I go through the process methodically with any ISP provided device, disconnecting the old router, turning the ISP modem off for 10 seconds, then back on and waiting for it to boot up before connecting the new router just to make sure it can't lock to any other device.

gtj

@ccpfldn said in Installing pfSense on Sophos XG 105 rev. 2:

@gtj That's correct yes. The Virgin Media Superhub in modem mode can only issue one Public IP at a time to one MAC address at a time, and must be restarted in order to change the connected device.

You will have to follow a process every time you switch between routers or the second one you connect will be unable to obtain an IP, as you have found out.

This has actually been the case for about 20 years with all the previous generations of Ambit Cable modem they provided back when they were NTL/Telewest and it applies to some other ISPs around the world as well.

I go through the process methodically with any ISP provided device, disconnecting the old router, turning the ISP modem off for 10 seconds, then back on and waiting for it to boot up before connecting the new router just to make sure it can't lock to any other device.

Thank you so much for the detailed and comprehensive response. Much appreciated!

Hope the same will apply to the other modem overseas.

deanfourie

I just got my hands on a Sophos XG106 and looking at getting pfSense installed. I got it for nothing so getting pfSense installed on it would be a great bounus.

First thing i've noticed is, I dont get anything from the HDMI port, no signal whatsoever.

Is it possible to do this entire process via serial?

Thanks

CLEsports

@deanfourie Yes, it's possible to install pfSense using only the serial port. Use 115200 for the speed on the COM port for pfSense. If you want to get into the BIOS on your Sophos box for any reason, use 38400

deanfourie

@clesports Excellent, thanks.

Are there any tricks or catches I should know about.

eg. How to enter BIOS?, if the install hangs etc.

Also, does this work for all sophos models including the XG and XGS models do we know?

Thanks

CLEsports

@deanfourie Don't remember what key off-hand, but it'll say on the screen. Worked on my XG 310. Didn't need to go into the BIOS on mine, but the option was there. As far as I know, it works on all models

dermicha

Just installed pfSense 2.6.0 on Sophos SG 105 Rev 2 Hardware.

Image: pfSense-CE-memstick-serial-2.6.0-RELEASE-amd64.img

Written to memdrive by raspberry pi imager, on Mac OS 13.1.

Disabled the "Port 60/40 emulation" Thing in Bios

Connected to console via USB to Serial Adapter with HPE Serial DB9 cable.

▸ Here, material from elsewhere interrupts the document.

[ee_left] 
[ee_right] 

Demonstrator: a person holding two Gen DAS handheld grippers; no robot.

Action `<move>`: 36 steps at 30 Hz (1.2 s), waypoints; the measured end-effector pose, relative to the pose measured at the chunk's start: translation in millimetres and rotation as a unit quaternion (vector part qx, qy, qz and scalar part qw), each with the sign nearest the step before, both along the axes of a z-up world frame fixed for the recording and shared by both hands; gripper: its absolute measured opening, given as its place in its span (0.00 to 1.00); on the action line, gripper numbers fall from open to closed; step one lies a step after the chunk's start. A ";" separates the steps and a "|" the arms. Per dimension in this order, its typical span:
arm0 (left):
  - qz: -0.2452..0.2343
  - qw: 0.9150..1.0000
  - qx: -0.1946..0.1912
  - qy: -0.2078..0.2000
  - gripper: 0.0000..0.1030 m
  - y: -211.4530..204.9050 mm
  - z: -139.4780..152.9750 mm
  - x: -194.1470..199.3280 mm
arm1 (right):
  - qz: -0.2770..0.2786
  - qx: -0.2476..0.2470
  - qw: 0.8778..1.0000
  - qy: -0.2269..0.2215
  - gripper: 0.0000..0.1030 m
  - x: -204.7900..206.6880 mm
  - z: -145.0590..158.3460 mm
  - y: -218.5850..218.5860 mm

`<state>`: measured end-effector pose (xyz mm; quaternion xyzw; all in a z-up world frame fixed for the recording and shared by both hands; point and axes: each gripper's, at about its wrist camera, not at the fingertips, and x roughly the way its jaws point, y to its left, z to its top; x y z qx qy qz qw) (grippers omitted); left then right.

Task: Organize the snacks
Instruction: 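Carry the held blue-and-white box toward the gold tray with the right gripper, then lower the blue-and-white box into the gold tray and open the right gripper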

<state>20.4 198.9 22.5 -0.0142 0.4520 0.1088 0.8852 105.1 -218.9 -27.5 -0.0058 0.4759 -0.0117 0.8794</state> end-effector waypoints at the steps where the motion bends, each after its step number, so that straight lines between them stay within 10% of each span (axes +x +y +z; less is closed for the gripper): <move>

Only thing to do, change com port speed to 115200 to recieve some data.

VGA Image didn't work due to several issues made me curse.

dkzsys

Thanks for the tips here. I managed to install pfSense 2.6.0 on an Sophos XG125w successfully. However, having some challenges with the eth port connections - "no carrier" status for all ports.

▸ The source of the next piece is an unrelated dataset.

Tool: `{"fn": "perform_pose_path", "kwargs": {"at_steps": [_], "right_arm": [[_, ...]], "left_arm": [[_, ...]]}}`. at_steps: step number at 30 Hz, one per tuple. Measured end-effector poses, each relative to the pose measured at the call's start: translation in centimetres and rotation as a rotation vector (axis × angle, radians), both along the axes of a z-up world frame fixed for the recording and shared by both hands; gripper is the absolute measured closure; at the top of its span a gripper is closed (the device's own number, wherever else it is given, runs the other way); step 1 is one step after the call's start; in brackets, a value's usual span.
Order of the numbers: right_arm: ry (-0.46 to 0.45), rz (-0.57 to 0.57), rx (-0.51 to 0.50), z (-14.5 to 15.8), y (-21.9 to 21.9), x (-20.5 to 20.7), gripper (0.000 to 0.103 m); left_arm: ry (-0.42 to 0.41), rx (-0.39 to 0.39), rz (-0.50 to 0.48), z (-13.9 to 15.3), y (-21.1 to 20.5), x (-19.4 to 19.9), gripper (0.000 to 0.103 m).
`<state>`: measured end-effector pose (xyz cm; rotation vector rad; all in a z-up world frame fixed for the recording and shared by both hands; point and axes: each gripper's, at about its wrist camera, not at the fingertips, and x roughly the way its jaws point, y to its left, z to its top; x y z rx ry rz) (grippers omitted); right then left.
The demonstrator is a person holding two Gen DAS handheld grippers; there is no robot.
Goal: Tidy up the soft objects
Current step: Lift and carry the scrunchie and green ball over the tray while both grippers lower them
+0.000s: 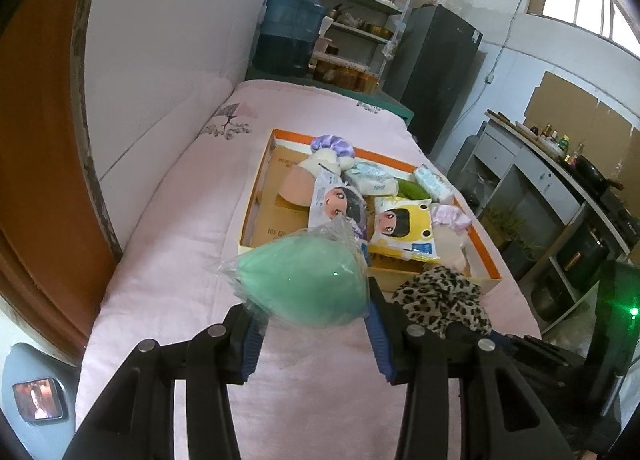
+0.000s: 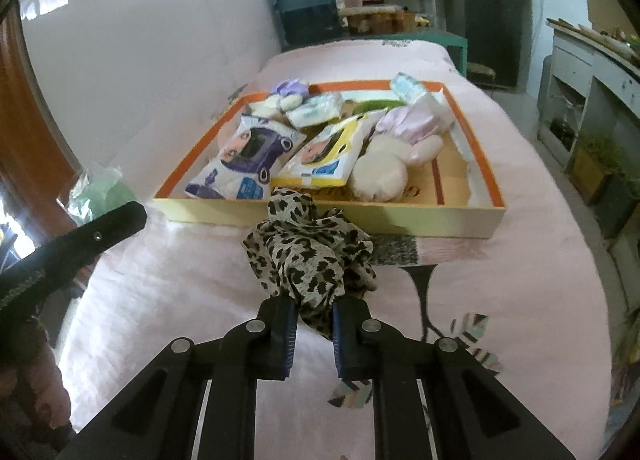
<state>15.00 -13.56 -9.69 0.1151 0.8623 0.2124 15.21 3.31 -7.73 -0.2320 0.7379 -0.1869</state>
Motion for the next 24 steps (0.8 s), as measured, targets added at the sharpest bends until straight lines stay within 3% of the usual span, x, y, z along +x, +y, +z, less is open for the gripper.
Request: {"fn": "perform_pose_path", "kwargs": {"at_steps": [24], "right_arm": [[-0.16,-0.064,0.036,7.5,-3.6,-0.2,0.088]], "left_arm": [[-0.089,0.029,-0.062,4.7,-3.2,2.2,0.057]]}}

Some help/advise would be much appreciated. Details here @ pfSense on Sophos XG125w - "no carrier" on all eth interfaces

Thanks in advance.

Aggregating_Netgator

I wonder if anyone of you champs who has installed pfSense on Sophos XG 105 rev.2, could advise how's the OPEN VPN download speed.

SOPHOS websites indicates it's 360 Megabytes per second, as seen in the below link, but then again it's measured under their own software, and not under pfSense.

https://www.enterpriseav.com.au/XG-Firewall.asp

Thanks!

stephenw10

The Atom E3826 is the same CPU used in the MBT-2220 so you might want to check posts for that too.

xXNorthXX

Another model reference.

The Sophos SG 115w (rev 2) - Intel E3827 (@ 1.74GHz), 4GB DDR3L, and 64GB SSD (SATA 6Gbps).

Bios adjustments

1. change boot order so usb stick is first
2. disable the 60/40 emulation
3. changed the comm port speed to 115200

Installed the pfSense v2.7 CE memstick build without any complaints.

eth0 = wan
eth1 = lan
eth2 = OPT1
eth3 = OPT2
ath0 = Wireless

Only issue I had with the few units was the cmos battery needed to be re-taped down, otherwise no issues.